The Eye of the Century

In 1932 at the age of 24, Henri Cartier-Bresson obtained a handheld Leica camera. This freed the photographer from virtually all constraints and became an extension of his eyes through which he would observe the world during his subsequent global travels. Eventually becoming known as the “Eye of the Century,” few photographers would have a greater impact on the medium and changing the trajectory of modern art in general than Cartier-Bresson’s enduring images of the “decisive moment.”

Portraiture

For his portraiture, he created images both of unknowns who interested him formally and also celebrities, treating them no differently by conjuring a certain mystery typically within strange settings. As he once said,

“Taking a portrait is the thing I find hardest. It’s a question mark you put on somebody.”

His approach to portraiture in general involved his desire to have the subjects forget he was there. Photographing from a slight distance, he never took close-ups or used flash and concentrated on the relationship between the sitter and their surroundings, avoiding all artifice. Cartier-Bresson began taking commissioned portraits for magazines and book publishers shortly after he escaped from a prisoner of war camp in Germany in 1944. In this same year before he documented the liberation of Paris, he created a series for the publisher Les Editions Braun of artist portraits that included Georges Braque, Pablo Picasso, and Henri Matisse. Having a deep respect for painters stemming from his earliest artistic influence of his uncle who was a painter, these portraits became quite personal for Cartier-Bresson and show his passion for their work.
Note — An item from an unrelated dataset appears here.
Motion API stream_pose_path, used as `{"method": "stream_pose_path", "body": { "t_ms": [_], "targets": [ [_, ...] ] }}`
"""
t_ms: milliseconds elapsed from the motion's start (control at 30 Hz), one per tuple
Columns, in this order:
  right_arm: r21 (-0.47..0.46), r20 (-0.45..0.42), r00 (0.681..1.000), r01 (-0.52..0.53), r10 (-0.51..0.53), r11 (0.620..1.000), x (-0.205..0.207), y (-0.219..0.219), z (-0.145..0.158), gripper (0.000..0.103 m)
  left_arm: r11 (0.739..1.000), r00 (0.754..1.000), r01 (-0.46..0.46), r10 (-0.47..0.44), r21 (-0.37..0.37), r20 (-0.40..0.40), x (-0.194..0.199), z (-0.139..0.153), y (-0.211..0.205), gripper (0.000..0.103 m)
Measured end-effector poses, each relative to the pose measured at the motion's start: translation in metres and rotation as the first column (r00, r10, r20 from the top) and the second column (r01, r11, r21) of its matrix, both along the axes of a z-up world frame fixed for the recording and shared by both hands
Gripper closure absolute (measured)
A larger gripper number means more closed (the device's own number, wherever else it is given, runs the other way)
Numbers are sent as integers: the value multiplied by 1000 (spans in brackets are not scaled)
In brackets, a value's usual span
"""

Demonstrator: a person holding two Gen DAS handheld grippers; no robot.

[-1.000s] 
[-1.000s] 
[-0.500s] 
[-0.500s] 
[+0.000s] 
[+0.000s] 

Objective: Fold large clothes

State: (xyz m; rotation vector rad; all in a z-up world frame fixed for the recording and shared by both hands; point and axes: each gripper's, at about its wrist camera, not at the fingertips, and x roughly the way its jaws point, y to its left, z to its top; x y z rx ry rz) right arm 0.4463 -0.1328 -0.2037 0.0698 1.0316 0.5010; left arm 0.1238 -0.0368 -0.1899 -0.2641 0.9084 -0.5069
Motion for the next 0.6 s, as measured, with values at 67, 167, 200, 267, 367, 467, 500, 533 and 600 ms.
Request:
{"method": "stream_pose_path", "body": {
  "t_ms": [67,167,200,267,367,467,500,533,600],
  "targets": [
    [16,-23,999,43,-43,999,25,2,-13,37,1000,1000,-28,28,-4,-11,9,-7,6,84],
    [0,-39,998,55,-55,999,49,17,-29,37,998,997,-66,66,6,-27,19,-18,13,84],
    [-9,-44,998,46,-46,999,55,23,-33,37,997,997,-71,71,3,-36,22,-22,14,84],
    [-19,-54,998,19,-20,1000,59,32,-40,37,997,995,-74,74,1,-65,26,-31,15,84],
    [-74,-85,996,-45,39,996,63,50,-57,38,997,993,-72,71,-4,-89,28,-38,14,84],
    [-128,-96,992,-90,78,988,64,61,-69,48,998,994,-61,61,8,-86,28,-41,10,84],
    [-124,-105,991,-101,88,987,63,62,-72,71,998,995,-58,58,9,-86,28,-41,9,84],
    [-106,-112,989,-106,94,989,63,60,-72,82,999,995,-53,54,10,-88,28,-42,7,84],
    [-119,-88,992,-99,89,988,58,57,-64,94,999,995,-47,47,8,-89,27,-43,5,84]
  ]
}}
Henri Cartier-Bresson, Henri Matisse, Vence, France, 1944, printed circa 1970, Silver Gelatin Photograph

Henri Matisse, Vence, France

Sitting for a portrait while convalescing at his south of France home, Henri Matisse in his old age seems far away from the troublesome world of 1944. Part of the Fauve artistic movement, he is photographed in black and white, stripped of the colorful palette that defines his vibrant paintings. The great French painter captured by the great French photographer in a medium quite different from Matisse’s own is more than a portrait; this is a photographer paying respect to a painter. It depicts Matisse holding a white dove in his left hand while sketching the bird in an album, but the eye is first drawn to a burst of white in the right foreground of three other doves on a cage. Shot across the room from the artist himself, the doves and the setting bring the viewer closer to the peaceful and sublime nature of Matisse more than a shot of only his face. It is as much about the sitter’s environment, that reflects his personality, than solely Matisse himself, making this portrait particularly unique. Creating the appearance that Matisse is alone, Cartier-Bresson says,

“Just like a cat, as in photography. A cat makes you forget his presence, it is there, and you no longer see it. When I went to Matisse’s, I sat in a corner, I didn’t move at all. It was as though I didn’t exist.”

Remaining good friends, in 1952 Matisse drew the cover for Cartier-Bresson’s seminal book, “The Decisive Moment.” Today, Cartier-Bresson’s photograph has become an iconic portrait of the master painter showing the intersection of two of the greatest artists in the twentieth century.